We are asked to discuss the eigenvalues, eigenvectors and algebraic and geometric multiplicity of the matrix \[A = \left[ \begin{array}{rr} 1 & 1 \\ 1 & 1 \end{array} \right]\].
Solving the characteristic equation for \(A\) we get:
\[ det\left( \begin{array}{rr} 1 - \lambda & 1 \\ 1 & 1 - \lambda \end{array} \right) = (1-\lambda)^2 - 1 = \lambda^2 - 2\lambda + 1 - 1 = (\lambda-0)(\lambda-2)\]
Thus, the eigenvalues of \(A\) are \(\lambda = 0 \text{ and } 2\). Solving for the eigenvector of \(\lambda=0\) we get:
\[ \left[ \begin{array} {rr} 1 & 1 \\ 1 & 1 \\ \end{array} \right] \left( \begin{array} {r} x \\ y \end{array} \right) = \left( \begin{array}{r} 0 \\ 0 \end{array} \right)\] The solution for this is \(x + y = 0\) which implies \(x = -y\) and therefore the nullspace is spanned by the column vector \[ \left( \begin{array}{r} -1 \\ 1 \end{array} \right)\].
Similarly, the eigenvector for \(\lambda = 2\) is defined by the equations:
\[ \begin{align} x + y &= 2x \\ x + y &= 2y \end{align} \] This implies that $x = y $ is the defining relation. Thus the eigenspace of \(\lambda = 2\) is spanned by the vector \[ \left( \begin{array}{r} 1 \\ 1 \end{array} \right)\]
The algebraic and geometric multiplicity of \(\lambda = 0\) are both 1. The algebraic and geometric multiplicities of \(\lambda = 2\) are both 1. The algebraic multiplicities are defined by the factorization of the characteristic polynomial. The geometric multiplicities are defined by the size of the span of the eigenspaces.

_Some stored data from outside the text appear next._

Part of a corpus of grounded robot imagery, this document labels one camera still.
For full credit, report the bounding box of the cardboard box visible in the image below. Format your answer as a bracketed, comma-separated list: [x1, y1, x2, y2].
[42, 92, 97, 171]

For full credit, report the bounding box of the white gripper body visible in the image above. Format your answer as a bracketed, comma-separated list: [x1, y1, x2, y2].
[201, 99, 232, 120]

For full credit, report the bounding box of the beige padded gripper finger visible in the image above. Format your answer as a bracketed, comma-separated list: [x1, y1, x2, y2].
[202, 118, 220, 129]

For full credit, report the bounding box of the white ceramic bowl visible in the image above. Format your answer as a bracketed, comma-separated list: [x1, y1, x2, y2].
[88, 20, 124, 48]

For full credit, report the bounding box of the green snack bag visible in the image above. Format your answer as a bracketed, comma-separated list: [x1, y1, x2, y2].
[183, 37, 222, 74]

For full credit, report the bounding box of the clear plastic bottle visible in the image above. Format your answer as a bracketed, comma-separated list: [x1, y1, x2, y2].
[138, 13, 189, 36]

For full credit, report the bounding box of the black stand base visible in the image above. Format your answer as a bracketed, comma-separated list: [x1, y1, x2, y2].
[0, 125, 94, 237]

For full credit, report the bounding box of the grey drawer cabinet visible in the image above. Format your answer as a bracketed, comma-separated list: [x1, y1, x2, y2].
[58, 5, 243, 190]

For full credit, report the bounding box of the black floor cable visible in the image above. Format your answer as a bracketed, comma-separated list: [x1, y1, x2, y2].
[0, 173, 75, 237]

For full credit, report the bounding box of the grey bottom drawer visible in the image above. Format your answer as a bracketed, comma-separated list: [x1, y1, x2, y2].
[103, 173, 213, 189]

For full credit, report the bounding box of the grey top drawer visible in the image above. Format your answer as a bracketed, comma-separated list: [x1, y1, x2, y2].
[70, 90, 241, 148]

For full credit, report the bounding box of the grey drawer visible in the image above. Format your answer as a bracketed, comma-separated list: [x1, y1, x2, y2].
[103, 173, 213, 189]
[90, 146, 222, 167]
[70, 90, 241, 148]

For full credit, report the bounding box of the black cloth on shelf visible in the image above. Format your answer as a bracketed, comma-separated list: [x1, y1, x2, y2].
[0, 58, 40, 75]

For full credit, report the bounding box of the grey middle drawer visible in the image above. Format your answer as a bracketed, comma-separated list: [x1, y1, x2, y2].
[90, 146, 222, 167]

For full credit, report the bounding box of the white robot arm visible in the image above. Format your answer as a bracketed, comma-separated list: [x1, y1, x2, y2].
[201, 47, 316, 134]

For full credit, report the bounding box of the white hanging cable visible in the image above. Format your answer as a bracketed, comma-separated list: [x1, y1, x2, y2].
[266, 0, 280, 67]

This problem asks to prove the eigenvalue of \(A^-1\) is \(1/\lambda\) if \(A\) is nonsingular with eigenvalue \(\lambda\). The proof is asked to use the characteristic equation.
We see that
\[ \begin{align} det( A- \lambda I ) & = 0 & \text{ definition of characteristic equation} \\ det( A^{-1} ( A - \lambda I ) ) & = 0 & \text{ multiply by } A^{-1} \text{ on both sides} \\ det( \frac{1}{\lambda} A A^{-1} - \frac{1}{\lambda} ( \lambda I A )^{-1} ) & = 0 & \text{ then by } \frac{1}{\lambda} \\ det( \frac{1}{\lambda} I - A^{-1}) & = 0 \\ det( A^{-1} - \frac{1}{\lambda}I) & = 0 \\ \end{align} \] Clearly,the latter is the characteristic equation of \(A^{-1}\) which eigenvalue \(\lambda^{-1}\).